Simply asking an AI to identify a bug report in Chrome is unlikely to yield a
valid report. Before submitting a report generated by AI please ensure you have
done enough human work to validate that any issue is (a) in our threat model,
and (b) reachable in Chrome by constructing a POC, generating an ASAN trace,
recording the bug reproducing, or performing your own debugging.
AI is prone to hallucinations when asked to find security bugs and can generate
reports that repeat previously fixed issues, or describe general classes of bugs
without discovering a specific actionable issue. As the reports can be lengthy,
they take a lot of time for our security experts to process and understand
before closing. Submitting reports without doing some work yourself to validate
that an issue is actually present in Chrome harms our users by wasting the time
and resources of the Chrome security team.
Submitting multiple low-quality AI generated reports will be treated as spamming
and has lead to accounts being banned from our reporting systems.

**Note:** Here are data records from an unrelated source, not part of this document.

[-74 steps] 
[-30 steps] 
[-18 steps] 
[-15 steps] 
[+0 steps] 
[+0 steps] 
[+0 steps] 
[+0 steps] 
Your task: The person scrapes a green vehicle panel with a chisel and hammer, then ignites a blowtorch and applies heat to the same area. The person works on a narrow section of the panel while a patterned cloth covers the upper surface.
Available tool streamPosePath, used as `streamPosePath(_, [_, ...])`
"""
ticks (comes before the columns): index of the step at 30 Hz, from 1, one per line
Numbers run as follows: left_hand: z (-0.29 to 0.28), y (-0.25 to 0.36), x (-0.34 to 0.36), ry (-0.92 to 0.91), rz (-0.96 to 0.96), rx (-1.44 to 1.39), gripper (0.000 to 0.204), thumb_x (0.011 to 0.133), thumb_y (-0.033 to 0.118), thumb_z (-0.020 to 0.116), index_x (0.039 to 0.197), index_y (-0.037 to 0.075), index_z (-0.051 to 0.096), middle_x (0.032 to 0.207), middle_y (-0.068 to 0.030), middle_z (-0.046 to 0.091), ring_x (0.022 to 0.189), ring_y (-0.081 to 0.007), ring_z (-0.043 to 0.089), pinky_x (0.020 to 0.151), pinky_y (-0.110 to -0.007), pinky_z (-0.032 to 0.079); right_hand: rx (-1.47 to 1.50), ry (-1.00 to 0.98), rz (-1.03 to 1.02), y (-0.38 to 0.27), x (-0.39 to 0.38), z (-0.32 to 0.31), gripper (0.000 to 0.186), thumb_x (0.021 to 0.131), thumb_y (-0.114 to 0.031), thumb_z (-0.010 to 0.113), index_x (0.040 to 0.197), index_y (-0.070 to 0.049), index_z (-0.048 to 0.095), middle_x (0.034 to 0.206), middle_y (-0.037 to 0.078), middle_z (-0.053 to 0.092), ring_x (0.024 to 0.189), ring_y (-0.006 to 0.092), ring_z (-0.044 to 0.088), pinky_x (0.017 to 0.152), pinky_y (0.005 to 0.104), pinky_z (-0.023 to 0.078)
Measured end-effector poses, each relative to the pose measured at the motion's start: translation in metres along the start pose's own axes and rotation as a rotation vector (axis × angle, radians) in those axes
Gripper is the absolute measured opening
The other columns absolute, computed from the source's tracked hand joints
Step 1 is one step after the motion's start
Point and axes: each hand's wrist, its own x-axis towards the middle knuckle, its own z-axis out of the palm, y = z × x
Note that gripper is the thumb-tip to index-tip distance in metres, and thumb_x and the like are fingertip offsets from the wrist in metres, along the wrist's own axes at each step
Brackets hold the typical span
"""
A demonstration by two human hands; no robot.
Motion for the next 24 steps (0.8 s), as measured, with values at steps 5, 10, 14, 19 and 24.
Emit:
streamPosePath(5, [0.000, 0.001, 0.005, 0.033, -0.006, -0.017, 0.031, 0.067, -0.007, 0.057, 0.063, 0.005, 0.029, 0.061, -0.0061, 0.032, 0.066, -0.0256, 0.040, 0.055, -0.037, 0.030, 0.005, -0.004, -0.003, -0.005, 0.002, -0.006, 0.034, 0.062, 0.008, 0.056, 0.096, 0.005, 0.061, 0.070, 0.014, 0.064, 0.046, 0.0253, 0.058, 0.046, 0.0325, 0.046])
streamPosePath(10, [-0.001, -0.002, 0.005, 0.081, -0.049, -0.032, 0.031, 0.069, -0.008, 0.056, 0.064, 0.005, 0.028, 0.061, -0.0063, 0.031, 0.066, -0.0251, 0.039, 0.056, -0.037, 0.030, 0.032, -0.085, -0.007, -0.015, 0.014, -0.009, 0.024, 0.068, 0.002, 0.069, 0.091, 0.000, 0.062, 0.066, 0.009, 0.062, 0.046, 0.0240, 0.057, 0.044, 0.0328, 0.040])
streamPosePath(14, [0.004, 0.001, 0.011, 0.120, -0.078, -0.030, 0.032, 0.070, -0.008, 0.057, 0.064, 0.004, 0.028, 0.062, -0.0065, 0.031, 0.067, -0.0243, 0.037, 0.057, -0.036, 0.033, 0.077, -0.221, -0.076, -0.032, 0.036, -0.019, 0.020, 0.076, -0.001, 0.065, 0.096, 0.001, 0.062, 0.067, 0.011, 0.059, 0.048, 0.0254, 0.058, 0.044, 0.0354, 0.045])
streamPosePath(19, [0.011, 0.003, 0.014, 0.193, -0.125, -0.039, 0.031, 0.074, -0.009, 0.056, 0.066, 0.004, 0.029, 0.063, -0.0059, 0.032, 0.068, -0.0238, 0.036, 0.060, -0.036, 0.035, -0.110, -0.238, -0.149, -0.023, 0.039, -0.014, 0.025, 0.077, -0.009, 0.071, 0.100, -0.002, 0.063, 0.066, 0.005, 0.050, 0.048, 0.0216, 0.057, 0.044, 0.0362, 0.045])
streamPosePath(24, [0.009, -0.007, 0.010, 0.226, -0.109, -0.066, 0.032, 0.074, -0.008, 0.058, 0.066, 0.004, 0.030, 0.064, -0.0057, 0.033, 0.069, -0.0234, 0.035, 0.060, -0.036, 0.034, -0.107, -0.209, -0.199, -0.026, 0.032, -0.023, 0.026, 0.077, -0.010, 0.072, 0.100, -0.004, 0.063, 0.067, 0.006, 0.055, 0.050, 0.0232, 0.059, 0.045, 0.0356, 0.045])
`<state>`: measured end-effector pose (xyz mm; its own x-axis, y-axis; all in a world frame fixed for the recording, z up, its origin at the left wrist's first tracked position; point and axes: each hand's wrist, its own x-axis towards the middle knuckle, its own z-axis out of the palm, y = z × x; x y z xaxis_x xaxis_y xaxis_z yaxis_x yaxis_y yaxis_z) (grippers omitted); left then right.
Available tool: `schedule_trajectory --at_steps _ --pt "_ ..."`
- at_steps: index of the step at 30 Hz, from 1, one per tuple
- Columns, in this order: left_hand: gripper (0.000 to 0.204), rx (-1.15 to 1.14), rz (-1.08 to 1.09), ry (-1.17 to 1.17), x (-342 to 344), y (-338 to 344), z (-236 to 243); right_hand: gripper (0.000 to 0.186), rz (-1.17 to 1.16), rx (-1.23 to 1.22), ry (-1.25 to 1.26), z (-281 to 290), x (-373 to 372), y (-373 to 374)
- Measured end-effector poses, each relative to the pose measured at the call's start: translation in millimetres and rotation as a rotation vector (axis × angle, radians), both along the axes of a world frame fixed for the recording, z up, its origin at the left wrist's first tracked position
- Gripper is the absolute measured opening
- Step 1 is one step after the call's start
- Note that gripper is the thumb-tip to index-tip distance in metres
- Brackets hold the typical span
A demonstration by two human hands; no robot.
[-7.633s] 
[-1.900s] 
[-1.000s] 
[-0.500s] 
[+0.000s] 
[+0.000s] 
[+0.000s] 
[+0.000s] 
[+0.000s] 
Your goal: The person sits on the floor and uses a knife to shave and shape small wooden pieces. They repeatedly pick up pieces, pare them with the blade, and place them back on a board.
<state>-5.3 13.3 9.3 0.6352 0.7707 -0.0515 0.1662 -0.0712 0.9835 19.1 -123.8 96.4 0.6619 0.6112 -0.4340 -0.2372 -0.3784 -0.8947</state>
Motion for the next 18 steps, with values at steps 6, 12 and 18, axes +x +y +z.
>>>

AI can be used to accelerate developer workflows and may be useful when
understanding code or translating from one language to another. AI tools can be
helpful when searching for security vulnerabilities in Chrome, but remember that
additional work must be done to ensure that vulnerability reports are brief,
actionable, and reproducible. These must meet the prerequisites of a baseline security bug report before we can pass them to teams to be fixed.